*Try it*
What this exercise calls for is an exact copy of the data.

________

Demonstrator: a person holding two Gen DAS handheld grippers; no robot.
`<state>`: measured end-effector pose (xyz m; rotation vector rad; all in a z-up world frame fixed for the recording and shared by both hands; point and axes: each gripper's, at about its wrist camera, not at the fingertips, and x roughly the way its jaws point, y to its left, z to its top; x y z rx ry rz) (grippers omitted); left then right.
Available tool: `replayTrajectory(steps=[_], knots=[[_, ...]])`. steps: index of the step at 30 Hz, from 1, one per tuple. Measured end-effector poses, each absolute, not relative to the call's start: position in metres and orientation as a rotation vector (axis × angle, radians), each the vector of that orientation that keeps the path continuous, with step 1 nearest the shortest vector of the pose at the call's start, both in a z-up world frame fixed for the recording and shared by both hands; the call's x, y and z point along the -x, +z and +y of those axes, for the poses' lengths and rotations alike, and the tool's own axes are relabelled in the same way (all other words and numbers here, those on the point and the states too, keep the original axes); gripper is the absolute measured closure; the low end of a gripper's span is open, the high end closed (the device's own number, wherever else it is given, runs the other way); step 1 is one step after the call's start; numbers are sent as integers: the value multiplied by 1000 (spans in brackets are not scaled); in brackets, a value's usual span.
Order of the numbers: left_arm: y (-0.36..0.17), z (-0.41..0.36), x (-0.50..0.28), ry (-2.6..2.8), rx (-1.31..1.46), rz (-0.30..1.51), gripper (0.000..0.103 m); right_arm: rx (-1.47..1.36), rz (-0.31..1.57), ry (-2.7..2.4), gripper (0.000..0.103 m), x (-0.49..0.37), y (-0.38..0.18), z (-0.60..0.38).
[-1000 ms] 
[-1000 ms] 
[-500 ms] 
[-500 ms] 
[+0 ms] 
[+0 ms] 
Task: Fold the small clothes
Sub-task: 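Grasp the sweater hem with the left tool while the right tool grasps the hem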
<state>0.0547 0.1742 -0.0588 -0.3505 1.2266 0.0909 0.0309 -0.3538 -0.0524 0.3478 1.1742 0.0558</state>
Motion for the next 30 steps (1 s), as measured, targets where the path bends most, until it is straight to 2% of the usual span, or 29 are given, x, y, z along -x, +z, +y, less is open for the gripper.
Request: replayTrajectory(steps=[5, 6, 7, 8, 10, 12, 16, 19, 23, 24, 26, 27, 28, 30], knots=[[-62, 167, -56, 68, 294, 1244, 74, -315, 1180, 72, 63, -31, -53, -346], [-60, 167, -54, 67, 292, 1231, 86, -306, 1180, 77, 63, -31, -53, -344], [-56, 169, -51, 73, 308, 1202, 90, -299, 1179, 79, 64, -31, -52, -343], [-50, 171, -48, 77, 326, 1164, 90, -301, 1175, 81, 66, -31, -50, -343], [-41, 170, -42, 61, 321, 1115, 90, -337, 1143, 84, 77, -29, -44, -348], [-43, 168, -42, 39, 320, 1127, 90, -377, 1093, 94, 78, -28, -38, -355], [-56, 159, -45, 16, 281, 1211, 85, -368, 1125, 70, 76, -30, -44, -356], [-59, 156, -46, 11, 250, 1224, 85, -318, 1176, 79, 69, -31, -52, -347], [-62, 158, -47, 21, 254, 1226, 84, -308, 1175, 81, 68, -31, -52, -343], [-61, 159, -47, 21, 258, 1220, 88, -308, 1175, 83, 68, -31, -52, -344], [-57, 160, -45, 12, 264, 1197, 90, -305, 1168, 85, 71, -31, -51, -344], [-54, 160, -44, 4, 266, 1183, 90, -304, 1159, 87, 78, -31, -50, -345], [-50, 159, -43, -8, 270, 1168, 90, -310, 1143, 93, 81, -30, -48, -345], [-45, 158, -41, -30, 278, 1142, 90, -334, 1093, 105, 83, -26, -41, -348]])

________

*Answer for the task*
Demonstrator: a person holding two Gen DAS handheld grippers; no robot.
`<state>`: measured end-effector pose (xyz m; rotation vector rad; all in a z-up world frame fixed for the recording and shared by both hands; point and axes: each gripper's, at about its wrist camera, not at the fingertips, and x roughly the way its jaws point, y to its left, z to its top; x y z rx ry rz) (grippers omitted); left then right.
Available tool: `replayTrajectory(steps=[_], knots=[[_, ...]])`. steps: index of the step at 30 Hz, from 1, one per tuple. Measured end-effector poses, each absolute, not relative to the call's start: position in metres and orientation as a rotation vector (axis × angle, radians), each the vector of that orientation that keeps the path continuous, with step 1 nearest the shortest vector of the pose at the call's start, both in a z-up world frame fixed for the recording and shared by both hands; the call's x, y and z point along the -x, +z and +y of those axes, for the poses' lengths and rotations alike, and the tool's own axes are relabelled in the same way (all other words and numbers here, those on the point and the states too, keep the original axes); gripper is the absolute measured closure; the low end of a gripper's span is open, the high end closed (the device's own number, wherever else it is given, runs the other way); step 1 is one step after the call's start; numbers are sent as integers: the value multiplied by 1000 (spans in brackets are not scaled); in brackets, a value's usual span.
Order of the numbers: left_arm: y (-0.36..0.17), z (-0.41..0.36), x (-0.50..0.28), ry (-2.6..2.8), rx (-1.31..1.46), rz (-0.30..1.51), gripper (0.000..0.103 m); right_arm: rx (-1.47..1.36), rz (-0.31..1.57), ry (-2.7..2.4), gripper (0.000..0.103 m), x (-0.49..0.37), y (-0.38..0.18), z (-0.60..0.38).
[-1000 ms] 
[-1000 ms] 
[-500 ms] 
[-500 ms] 
[+0 ms] 
[+0 ms] 
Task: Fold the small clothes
Sub-task: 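Grasp the sweater hem with the left tool while the right tool grasps the hem
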<state>0.0547 0.1742 -0.0588 -0.3505 1.2266 0.0909 0.0309 -0.3538 -0.0524 0.3478 1.1742 0.0558</state>
Motion for the next 30 steps (1 s), as measured, targets where the path bends most, until it is straight to 2% of the usual span, or 29 are given, x, y, z along -x, +z, +y, less is open for the gripper.
Request: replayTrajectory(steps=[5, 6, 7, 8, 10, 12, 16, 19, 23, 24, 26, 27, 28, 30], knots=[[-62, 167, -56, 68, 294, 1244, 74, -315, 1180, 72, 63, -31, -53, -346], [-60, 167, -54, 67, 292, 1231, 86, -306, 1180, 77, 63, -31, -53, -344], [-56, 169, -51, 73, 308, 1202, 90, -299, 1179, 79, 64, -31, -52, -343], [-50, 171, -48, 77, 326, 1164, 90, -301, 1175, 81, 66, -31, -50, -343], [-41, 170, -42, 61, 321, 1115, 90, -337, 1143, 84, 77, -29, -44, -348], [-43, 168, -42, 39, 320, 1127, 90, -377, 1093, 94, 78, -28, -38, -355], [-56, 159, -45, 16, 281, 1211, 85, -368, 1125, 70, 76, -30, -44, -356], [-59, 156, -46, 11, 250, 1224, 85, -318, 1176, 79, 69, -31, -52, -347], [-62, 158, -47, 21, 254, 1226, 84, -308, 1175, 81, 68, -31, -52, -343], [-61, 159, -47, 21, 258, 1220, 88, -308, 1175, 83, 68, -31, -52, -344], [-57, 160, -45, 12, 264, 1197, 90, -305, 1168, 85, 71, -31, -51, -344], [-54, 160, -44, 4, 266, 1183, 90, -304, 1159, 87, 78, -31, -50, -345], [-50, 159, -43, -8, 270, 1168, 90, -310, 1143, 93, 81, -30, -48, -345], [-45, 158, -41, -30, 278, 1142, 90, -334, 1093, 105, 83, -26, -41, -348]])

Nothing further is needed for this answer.